In Derek Walcott’s poem “The Sea is History”, the ocean becomes more than just a geographic feature, rather it is a massive archive that resists the convention of western historiography. Walcott’s argument is not to deny the existence of our history, but instead to challenge where we look for it and how we expect it to appear. Walcott uses the sea’s fluid obscuring nature to expose how colonial violence resists traditional documentation, forcing readers to confront a version of history that has not been written in records, but one that has been met with erasure, silence, and the physical environment itself. Through his imagery and shifts in tone throughout the poem, Walcott reframes the sea as both a repository of trauma and a corrective to imperial narratives, demonstrating that absence itself can act as a pillar of historical evidence.
A central passage that demonstrates this idea appears early within the poem in the first stanza “the sea has locked them up. The sea is History.” What is most striking about this line here is Walcott’s use of the word “locked.” The use of this verb conveys protection, imprisonment, and inaccessibility. Something locked is safe but unreachable, present but withheld. Walcott suggests that the stores of the enslaved Africans, those whose lives were consumed by the passage of the Atlantic, have not been lost but rather “locked” within the sea. This resists the idea that these stories are completely lost and irretrievable, instead, they are held somewhere that modern western historical methods often overlooks.
The passage operates through a layered metaphor that positions the sea as both a literal grave and as a symbolic trove. Walcott’s declaration that “the sea is History” is not saying that the sea contains history, reflects history, or even hides history. Rather, he asserts equivalence that the sea is history. This differing identification helps collapse the distance between event and environment, suggesting that the violent past is not behind us but always embedded in the natural world. The sea’s movements and its capacity to swallow ships and bodies without a trace become formal qualities of the history that it holds. In a sense, the poem compels readers to adopt a new method of “reading” history: one that interprets the environment and its silences as part of the historical record.

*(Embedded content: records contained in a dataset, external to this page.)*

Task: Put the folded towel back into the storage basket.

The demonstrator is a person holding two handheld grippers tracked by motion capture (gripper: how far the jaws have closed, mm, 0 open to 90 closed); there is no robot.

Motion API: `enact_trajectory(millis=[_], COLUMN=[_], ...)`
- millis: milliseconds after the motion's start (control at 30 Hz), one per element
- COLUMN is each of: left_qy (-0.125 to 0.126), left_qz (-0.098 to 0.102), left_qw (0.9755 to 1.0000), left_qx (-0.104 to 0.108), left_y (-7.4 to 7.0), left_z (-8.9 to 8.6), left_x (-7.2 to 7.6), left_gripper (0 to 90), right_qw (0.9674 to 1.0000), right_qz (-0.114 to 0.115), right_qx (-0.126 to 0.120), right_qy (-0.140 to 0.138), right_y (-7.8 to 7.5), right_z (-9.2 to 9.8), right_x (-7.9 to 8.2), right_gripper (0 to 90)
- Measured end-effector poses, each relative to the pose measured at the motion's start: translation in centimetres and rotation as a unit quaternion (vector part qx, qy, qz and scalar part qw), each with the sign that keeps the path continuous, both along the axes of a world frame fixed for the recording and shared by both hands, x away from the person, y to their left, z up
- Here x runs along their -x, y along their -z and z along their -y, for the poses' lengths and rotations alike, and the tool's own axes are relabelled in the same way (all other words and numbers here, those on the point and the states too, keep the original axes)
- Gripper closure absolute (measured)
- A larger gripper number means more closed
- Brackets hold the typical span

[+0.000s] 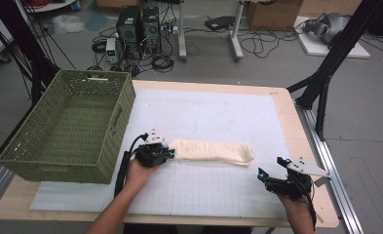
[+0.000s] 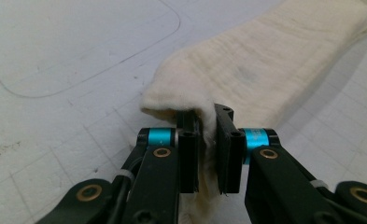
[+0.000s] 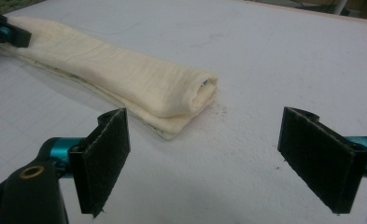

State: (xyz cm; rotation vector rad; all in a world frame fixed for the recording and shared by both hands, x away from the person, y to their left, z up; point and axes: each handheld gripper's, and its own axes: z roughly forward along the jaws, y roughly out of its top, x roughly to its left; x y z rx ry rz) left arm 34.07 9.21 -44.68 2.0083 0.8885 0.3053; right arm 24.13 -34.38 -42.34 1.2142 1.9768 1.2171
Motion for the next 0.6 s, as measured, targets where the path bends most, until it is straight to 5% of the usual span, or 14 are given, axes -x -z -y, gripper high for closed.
enact_trajectory(millis=[600], left_qy=[0.008], left_qz=[0.007], left_qw=[0.9981], left_qx=[0.060], left_y=[-0.2], left_z=[-1.0], left_x=[1.8], left_gripper=[81.4], right_qw=[1.0000], right_qz=[-0.005], right_qx=[0.003], right_qy=[-0.003], right_y=[0.0], right_z=[-0.4], right_x=[-0.2], right_gripper=[15.5])
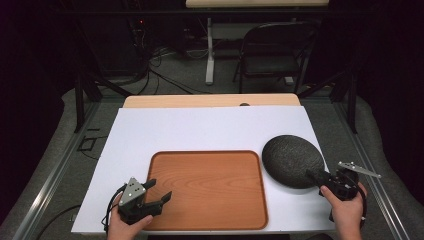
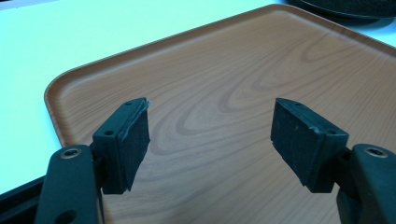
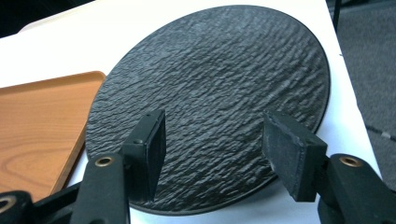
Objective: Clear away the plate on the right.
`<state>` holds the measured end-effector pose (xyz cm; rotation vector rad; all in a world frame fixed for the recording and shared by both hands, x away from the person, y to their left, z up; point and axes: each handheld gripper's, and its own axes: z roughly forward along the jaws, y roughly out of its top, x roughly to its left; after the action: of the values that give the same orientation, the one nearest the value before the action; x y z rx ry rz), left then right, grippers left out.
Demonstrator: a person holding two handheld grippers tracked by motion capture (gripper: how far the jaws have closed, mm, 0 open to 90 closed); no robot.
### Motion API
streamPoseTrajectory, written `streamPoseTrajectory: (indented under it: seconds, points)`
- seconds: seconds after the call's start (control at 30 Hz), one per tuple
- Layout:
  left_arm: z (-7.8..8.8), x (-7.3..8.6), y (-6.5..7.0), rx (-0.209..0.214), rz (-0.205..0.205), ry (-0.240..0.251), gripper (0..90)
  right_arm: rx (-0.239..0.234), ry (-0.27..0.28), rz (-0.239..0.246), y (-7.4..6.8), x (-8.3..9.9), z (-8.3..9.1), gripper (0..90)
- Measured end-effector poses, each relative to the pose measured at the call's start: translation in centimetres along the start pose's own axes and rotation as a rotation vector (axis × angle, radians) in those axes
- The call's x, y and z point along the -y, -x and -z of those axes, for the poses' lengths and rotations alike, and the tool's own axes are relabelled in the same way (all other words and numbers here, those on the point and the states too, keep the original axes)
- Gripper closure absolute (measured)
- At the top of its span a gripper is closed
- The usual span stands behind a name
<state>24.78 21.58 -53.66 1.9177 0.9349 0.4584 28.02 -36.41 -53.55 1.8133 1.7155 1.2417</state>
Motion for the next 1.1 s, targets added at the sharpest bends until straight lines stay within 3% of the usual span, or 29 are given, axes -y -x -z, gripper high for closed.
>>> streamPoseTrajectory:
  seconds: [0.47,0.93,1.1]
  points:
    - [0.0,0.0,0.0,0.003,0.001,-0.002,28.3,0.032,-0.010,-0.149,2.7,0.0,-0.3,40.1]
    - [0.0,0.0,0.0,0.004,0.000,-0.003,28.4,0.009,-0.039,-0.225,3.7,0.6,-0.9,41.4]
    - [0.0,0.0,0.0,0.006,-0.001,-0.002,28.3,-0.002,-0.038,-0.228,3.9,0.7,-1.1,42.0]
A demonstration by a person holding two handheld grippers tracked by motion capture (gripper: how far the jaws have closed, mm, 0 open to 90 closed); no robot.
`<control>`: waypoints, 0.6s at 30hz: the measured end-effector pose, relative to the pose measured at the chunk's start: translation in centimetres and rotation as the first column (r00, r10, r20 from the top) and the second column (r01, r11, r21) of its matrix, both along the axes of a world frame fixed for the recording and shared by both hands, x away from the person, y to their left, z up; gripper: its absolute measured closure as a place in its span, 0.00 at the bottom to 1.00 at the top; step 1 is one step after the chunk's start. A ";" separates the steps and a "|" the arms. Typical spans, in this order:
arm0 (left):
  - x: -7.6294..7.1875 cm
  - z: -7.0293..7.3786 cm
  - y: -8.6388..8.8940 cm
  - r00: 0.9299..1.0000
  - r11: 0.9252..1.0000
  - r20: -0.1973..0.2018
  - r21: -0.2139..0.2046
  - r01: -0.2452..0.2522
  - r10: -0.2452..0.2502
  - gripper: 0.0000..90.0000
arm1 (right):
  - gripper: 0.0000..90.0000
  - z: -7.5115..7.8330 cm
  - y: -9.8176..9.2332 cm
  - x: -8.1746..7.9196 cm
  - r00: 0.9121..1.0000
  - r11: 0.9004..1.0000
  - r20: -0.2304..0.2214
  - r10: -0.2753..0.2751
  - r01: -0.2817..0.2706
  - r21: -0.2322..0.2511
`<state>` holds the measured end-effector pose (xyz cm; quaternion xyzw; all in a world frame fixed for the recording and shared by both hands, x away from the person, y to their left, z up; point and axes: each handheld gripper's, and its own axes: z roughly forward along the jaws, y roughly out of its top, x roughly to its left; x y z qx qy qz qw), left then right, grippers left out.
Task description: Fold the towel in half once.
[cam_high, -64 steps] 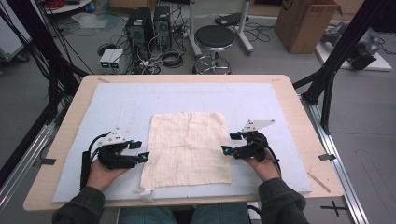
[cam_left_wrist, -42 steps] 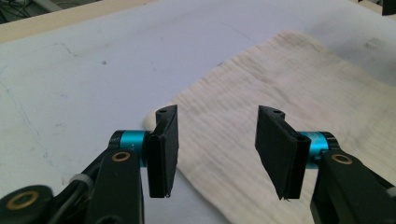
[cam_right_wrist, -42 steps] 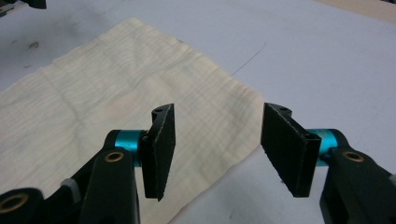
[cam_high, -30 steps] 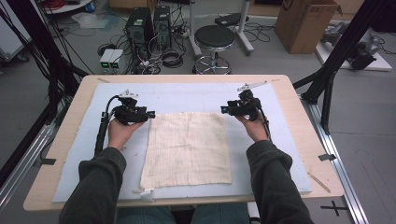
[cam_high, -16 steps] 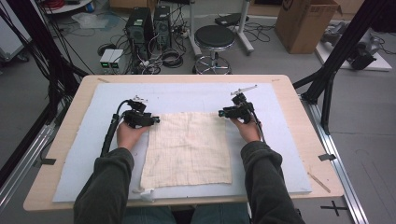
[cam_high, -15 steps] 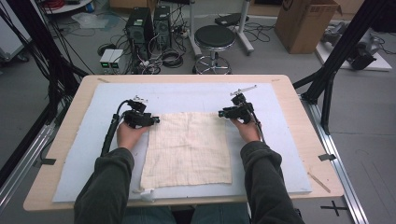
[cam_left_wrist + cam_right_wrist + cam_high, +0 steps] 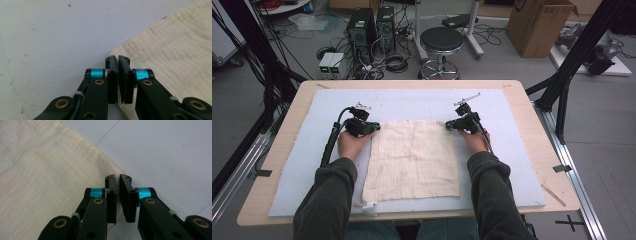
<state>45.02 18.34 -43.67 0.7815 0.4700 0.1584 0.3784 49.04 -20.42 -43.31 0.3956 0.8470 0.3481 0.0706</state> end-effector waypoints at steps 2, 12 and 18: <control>-0.1 0.3 0.0 1.000 1.000 0.015 -0.012 0.000 0.000 0.96 | 0.94 0.2 0.0 -0.1 1.000 1.000 -0.002 -0.001 0.001 0.011; -1.0 2.6 1.3 0.996 0.996 0.094 -0.091 -0.001 0.009 0.96 | 0.94 2.5 -0.7 -0.9 0.996 0.997 0.084 0.015 -0.022 0.079; -1.9 4.2 2.2 0.989 0.991 0.147 -0.134 0.016 0.004 0.96 | 0.94 4.9 -1.4 -1.8 0.990 0.989 0.138 0.031 -0.050 0.137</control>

This reframing becomes even more pronounced later in the poem when Walcott turns to the literal physical remains of empire, “the rusting cannons, and the broken statues.” These images serve as a counterpoint to the sea’s fluid archive. Cannons and statues are exactly the kind of objects that museums and textbooks rely on to tell stories of nations, conquest, and civilization in our western historical methods. Yet here, Walcott depicts them as submerged in the depth of the ocean, decaying. The transformation of imperial symbols into ruins, the very objects meant to symbolize power are now disintegrating out of sight. Instead of stable markers of historical authority, they have become “rusting” and “broken”, adjective that underscore the fragility of colonial narratives.
These lines function by destabilizing the reader’s expectation of what historical evidence looks like. Cannons and statues, objects that are traditionally treated as facts of history, don’t mean anything when they are hidden out of sight. Their meanings slowly corroding away along with their materials. Walcott’s choice to place them beneath the sea creates a visual and conceptual hierarchy. The ocean, with its unrecorded memories, becomes an archive while the empire’s monuments sink into irrelevance. The sea refuses the empire’s attempts to preserve its own greatness through objects and instead reduces them into debris. By contrast, the ocean preserves what the empire tried to erase.
Together, these passages illustrate the poem’s larger argument that suene and erasure are not failures of history, but a part of its structure. Walcott asks the reader to consider what it means that the sea is the site where so many enslaved Africans died, unnamed and undocumented, on their journey to the Americas. Their absence from archives does indicate a lack of history, instead, it reveals the limits of the western archive itself. What emerges from this recognition is the idea that history must be read through what is missing as much as through what is preserved. Walcott’s sea holds history precisely because it obscures rather than displays.
Walcott’s reimagining of the sea matters because it shifts the responsibility of interpretation onto the reader. The poem argues that to understand colonial history, one must be willing to look beyond official records and confront the silences they produce. The sea becomes a metaphor for the work required to acknowledge histories that resist documentation, histories told through trauma, loss, and environmental memory. By asserting that the sea is history, Walcott compels us to consider how absence, erasure, and submerged narratives shape our understanding of the past and history. The poem ultimately insists that the mot truthful archives are not always the most visible ones.